Breaker trips when light is switched on in one room

circuit breaker

I have and older home built in the early 60s. All rooms were wired with switch operated outlets. I installed a ceiling fan in a room yesterday and the following is now happening. When the switch is turned on the breaker trips. Thinking that the breaker was now overloaded ( there is one other room on this breaker and 2 hall lights) I reversed my connections back to the original switch operated outlet. I then tried the switch again and the breaker tripped again.

I really have no idea what could be causing this as the room has never had an issue with breakers tripping before I disconnected the outlet and attempted to hook the fan to it.

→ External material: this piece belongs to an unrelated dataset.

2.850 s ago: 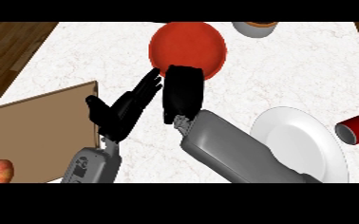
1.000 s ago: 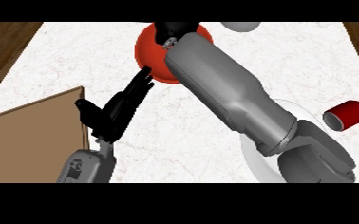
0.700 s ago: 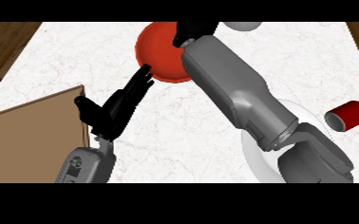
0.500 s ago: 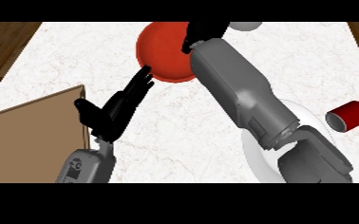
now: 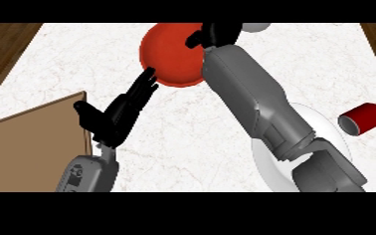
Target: Pick the cupcake from the plate and place it in the bowl
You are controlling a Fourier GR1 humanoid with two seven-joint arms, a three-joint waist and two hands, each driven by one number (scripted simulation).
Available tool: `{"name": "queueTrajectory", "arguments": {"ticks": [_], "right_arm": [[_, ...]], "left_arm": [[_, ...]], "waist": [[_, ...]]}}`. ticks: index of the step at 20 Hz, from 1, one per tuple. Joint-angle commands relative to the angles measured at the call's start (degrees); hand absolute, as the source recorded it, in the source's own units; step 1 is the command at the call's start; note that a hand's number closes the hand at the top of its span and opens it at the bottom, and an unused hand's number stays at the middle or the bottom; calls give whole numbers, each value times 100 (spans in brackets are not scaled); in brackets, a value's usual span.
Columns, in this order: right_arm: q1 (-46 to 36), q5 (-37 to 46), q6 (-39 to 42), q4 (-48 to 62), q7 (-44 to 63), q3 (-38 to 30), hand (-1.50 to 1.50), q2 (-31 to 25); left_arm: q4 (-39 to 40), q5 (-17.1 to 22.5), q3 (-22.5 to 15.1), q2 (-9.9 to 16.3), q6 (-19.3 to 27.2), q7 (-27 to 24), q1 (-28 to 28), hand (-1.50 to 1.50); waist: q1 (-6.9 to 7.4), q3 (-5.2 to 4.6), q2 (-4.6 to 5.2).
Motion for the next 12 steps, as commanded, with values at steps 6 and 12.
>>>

The outlet has the following connections:

  • a group of black wires with a pigtail going to the outlet
  • A group of white wires with a pigtail going to the outlet
  • And one red wire going to the bottom of the outlet

Any suggestions on what to do next would be greatly appreciated.

Update-
Upon looking at the outlet again it was wired incorrectly when I reverted back to the original setup. I have corrected that issue but am still getting a breaker trip when the light switch is switched to the on position. I have inspected the wire in the outlet box and all look to be intact with no nicks to the wire shielding that I could see.

Best Answer

If I am reading the question right:

  • You tapped the switched supply of a half-switched receptacle to power a ceiling fan.

  • When your turned the breaker back on and turned the on the switch, the breaker tripped. (There had not been any such problem before you started.)

  • You then tried to put the wiring back the way it was before you started - as you put it, "reversed" your work - but the breaker still trips when you turn on the switch.

Obviously, you didn't put the wiring back quite the way it was before you started; something changed. These are just guesses.

Since the breaker trips when you close the switch, it's likely the problem is with the red wire, the switched hot.

  • You may have put the box together so that a ground wire is touching a switched hot terminal - the one with the red wire on it. Try wrapping the receptacle with tape so the terminals are not exposed, and carefully fold the bare ground wires to the back of the box.

  • There may be a nick in the insulation of the red wire that's coming in contact with a ground somewhere - inspect the red wire carefully.

  • Maybe you miswired the receptacle with the red wire on the neutral side, so when switched on, it makes a dead short. (Presumes the tab on the neutral side of the receptacles is not removed.)